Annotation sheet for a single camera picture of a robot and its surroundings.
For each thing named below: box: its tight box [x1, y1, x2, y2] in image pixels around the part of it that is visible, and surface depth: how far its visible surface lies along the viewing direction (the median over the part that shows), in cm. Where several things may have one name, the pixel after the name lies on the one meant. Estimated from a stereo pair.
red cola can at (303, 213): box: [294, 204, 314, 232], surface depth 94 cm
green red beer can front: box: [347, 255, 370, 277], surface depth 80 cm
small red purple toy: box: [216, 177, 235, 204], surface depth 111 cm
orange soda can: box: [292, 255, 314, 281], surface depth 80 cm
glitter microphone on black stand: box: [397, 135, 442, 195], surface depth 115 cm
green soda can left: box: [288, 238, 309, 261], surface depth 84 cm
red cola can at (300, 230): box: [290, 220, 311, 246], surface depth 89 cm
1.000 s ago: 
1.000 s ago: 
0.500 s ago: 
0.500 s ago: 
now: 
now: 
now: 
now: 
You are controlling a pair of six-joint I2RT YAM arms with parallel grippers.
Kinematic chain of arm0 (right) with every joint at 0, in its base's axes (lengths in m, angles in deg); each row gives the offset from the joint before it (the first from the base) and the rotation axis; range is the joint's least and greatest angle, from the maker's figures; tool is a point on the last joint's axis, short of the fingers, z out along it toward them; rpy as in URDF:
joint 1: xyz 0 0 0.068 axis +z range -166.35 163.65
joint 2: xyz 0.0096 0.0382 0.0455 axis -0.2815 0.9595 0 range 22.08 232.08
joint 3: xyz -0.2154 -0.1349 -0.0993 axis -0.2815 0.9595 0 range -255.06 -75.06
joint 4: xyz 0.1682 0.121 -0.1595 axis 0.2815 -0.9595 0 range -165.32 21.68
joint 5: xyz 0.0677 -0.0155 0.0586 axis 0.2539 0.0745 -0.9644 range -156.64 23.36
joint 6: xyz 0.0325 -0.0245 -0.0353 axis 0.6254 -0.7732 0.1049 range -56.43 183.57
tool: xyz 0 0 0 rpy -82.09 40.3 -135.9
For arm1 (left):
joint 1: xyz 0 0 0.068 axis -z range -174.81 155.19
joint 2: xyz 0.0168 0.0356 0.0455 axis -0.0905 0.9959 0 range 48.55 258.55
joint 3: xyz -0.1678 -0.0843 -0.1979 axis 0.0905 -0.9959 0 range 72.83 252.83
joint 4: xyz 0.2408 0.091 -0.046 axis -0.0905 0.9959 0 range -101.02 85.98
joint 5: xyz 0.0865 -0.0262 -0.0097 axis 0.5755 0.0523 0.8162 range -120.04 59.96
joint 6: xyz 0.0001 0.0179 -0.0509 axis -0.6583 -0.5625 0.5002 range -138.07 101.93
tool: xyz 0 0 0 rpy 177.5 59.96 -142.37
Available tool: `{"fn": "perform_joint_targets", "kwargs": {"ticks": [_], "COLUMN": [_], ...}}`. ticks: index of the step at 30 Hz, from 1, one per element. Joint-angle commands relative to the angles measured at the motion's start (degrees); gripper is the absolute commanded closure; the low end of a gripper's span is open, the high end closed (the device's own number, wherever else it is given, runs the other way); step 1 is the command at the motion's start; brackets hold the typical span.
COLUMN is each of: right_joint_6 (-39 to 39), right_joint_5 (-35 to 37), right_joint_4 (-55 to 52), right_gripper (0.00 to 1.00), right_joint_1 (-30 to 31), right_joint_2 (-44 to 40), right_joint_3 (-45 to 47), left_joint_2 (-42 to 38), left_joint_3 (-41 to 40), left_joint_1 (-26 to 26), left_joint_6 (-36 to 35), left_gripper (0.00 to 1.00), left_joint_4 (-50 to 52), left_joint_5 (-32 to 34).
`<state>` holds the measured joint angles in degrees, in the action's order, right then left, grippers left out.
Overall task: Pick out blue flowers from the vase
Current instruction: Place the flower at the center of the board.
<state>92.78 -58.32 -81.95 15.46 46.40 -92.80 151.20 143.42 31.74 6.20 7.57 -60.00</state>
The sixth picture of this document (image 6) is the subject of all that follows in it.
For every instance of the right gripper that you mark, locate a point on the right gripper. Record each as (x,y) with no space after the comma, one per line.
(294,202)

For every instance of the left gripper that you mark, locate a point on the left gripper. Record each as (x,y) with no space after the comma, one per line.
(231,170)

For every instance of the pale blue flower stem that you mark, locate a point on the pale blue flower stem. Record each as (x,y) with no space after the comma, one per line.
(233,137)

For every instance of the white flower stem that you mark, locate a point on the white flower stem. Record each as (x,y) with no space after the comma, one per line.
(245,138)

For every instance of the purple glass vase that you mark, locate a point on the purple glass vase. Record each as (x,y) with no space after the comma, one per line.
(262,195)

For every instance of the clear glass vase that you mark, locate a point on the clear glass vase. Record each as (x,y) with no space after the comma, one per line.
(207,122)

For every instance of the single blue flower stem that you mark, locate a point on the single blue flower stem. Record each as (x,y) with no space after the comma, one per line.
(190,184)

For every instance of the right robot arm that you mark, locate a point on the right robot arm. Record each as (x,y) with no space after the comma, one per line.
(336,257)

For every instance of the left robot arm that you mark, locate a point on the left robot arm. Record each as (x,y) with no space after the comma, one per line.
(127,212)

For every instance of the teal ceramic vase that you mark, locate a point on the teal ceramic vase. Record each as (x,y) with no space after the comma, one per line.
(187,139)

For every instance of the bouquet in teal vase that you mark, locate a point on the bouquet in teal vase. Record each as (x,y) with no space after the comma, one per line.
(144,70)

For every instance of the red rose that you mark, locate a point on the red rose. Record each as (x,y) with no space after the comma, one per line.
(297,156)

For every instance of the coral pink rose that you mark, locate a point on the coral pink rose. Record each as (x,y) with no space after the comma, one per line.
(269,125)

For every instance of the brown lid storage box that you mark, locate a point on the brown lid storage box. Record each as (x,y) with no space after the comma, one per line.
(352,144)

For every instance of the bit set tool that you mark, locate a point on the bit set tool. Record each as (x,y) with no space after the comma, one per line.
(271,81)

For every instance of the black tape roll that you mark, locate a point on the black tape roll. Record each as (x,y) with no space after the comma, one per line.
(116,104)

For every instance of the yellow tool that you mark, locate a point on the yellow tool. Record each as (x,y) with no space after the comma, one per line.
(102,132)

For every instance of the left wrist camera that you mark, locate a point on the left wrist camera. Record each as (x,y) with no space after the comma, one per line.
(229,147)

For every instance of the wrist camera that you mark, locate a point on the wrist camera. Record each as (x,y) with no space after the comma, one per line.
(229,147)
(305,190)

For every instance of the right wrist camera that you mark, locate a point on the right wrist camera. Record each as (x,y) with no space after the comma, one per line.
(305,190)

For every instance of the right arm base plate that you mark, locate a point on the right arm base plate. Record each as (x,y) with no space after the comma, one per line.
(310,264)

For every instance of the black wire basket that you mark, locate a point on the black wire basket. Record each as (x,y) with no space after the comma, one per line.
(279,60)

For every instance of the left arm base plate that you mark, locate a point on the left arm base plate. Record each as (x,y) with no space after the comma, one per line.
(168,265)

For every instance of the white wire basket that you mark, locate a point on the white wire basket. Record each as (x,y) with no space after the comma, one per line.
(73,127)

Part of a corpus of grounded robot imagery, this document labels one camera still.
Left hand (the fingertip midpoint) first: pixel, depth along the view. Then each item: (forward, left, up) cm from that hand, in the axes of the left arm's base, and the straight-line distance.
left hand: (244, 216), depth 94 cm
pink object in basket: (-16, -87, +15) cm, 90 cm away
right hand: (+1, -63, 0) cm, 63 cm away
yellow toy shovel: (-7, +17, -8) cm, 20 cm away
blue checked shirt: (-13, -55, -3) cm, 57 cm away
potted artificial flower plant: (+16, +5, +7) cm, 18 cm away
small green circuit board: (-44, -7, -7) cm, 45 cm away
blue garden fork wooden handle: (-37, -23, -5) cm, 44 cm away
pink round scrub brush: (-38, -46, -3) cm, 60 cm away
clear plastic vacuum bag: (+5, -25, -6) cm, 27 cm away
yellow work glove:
● ● ●
Your task — Retype word for word everything in the listing above from the line that holds "left hand: (244, 216), depth 94 cm" down to the line that holds "pink round scrub". Keep both end lines and leave out the rest.

Response for this exercise —
left hand: (244, 216), depth 94 cm
pink object in basket: (-16, -87, +15) cm, 90 cm away
right hand: (+1, -63, 0) cm, 63 cm away
yellow toy shovel: (-7, +17, -8) cm, 20 cm away
blue checked shirt: (-13, -55, -3) cm, 57 cm away
potted artificial flower plant: (+16, +5, +7) cm, 18 cm away
small green circuit board: (-44, -7, -7) cm, 45 cm away
blue garden fork wooden handle: (-37, -23, -5) cm, 44 cm away
pink round scrub brush: (-38, -46, -3) cm, 60 cm away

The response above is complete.